==== Material provided ====
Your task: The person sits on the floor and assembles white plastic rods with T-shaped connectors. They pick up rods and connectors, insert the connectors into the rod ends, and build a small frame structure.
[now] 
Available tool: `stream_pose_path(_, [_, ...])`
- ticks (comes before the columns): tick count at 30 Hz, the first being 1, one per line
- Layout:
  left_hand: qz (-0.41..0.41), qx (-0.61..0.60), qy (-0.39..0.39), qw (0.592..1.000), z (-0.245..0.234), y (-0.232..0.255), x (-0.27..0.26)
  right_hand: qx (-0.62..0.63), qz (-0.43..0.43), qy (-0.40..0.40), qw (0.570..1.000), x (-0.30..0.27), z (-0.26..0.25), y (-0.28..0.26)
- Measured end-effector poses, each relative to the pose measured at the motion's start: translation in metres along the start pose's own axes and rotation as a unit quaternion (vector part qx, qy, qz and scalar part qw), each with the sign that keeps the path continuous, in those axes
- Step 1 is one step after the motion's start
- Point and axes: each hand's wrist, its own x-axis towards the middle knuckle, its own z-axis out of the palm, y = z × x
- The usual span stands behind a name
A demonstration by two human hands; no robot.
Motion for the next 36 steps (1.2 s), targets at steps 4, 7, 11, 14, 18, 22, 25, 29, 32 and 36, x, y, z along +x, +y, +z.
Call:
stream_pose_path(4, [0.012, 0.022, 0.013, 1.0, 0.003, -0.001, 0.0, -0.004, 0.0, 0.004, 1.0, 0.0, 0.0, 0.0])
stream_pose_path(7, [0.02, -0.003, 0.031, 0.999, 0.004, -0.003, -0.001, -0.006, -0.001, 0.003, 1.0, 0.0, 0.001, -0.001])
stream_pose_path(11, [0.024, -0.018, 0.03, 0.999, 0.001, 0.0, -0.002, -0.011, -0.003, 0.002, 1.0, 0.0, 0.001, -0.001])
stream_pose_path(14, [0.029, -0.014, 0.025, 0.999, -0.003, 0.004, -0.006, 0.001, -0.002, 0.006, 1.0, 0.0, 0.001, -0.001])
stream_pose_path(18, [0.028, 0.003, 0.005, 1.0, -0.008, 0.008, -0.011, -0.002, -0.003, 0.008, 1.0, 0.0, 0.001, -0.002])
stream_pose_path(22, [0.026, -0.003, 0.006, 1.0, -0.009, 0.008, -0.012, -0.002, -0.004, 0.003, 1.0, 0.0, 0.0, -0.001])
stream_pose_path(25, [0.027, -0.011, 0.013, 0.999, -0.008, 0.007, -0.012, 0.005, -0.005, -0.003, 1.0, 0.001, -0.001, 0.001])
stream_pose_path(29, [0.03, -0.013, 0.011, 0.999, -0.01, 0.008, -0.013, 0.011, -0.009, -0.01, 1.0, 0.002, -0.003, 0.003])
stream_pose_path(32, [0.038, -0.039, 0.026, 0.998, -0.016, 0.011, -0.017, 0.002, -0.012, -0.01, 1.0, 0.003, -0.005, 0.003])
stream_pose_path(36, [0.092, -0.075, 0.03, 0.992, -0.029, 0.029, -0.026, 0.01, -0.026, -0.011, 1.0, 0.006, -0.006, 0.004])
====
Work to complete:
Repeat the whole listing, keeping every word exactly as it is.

Answer for this exercise:
Your task: The person sits on the floor and assembles white plastic rods with T-shaped connectors. They pick up rods and connectors, insert the connectors into the rod ends, and build a small frame structure.
[now] 
Available tool: `stream_pose_path(_, [_, ...])`
- ticks (comes before the columns): tick count at 30 Hz, the first being 1, one per line
- Layout:
  left_hand: qz (-0.41..0.41), qx (-0.61..0.60), qy (-0.39..0.39), qw (0.592..1.000), z (-0.245..0.234), y (-0.232..0.255), x (-0.27..0.26)
  right_hand: qx (-0.62..0.63), qz (-0.43..0.43), qy (-0.40..0.40), qw (0.570..1.000), x (-0.30..0.27), z (-0.26..0.25), y (-0.28..0.26)
- Measured end-effector poses, each relative to the pose measured at the motion's start: translation in metres along the start pose's own axes and rotation as a unit quaternion (vector part qx, qy, qz and scalar part qw), each with the sign that keeps the path continuous, in those axes
- Step 1 is one step after the motion's start
- Point and axes: each hand's wrist, its own x-axis towards the middle knuckle, its own z-axis out of the palm, y = z × x
- The usual span stands behind a name
A demonstration by two human hands; no robot.
Motion for the next 36 steps (1.2 s), targets at steps 4, 7, 11, 14, 18, 22, 25, 29, 32 and 36, x, y, z along +x, +y, +z.
Call:
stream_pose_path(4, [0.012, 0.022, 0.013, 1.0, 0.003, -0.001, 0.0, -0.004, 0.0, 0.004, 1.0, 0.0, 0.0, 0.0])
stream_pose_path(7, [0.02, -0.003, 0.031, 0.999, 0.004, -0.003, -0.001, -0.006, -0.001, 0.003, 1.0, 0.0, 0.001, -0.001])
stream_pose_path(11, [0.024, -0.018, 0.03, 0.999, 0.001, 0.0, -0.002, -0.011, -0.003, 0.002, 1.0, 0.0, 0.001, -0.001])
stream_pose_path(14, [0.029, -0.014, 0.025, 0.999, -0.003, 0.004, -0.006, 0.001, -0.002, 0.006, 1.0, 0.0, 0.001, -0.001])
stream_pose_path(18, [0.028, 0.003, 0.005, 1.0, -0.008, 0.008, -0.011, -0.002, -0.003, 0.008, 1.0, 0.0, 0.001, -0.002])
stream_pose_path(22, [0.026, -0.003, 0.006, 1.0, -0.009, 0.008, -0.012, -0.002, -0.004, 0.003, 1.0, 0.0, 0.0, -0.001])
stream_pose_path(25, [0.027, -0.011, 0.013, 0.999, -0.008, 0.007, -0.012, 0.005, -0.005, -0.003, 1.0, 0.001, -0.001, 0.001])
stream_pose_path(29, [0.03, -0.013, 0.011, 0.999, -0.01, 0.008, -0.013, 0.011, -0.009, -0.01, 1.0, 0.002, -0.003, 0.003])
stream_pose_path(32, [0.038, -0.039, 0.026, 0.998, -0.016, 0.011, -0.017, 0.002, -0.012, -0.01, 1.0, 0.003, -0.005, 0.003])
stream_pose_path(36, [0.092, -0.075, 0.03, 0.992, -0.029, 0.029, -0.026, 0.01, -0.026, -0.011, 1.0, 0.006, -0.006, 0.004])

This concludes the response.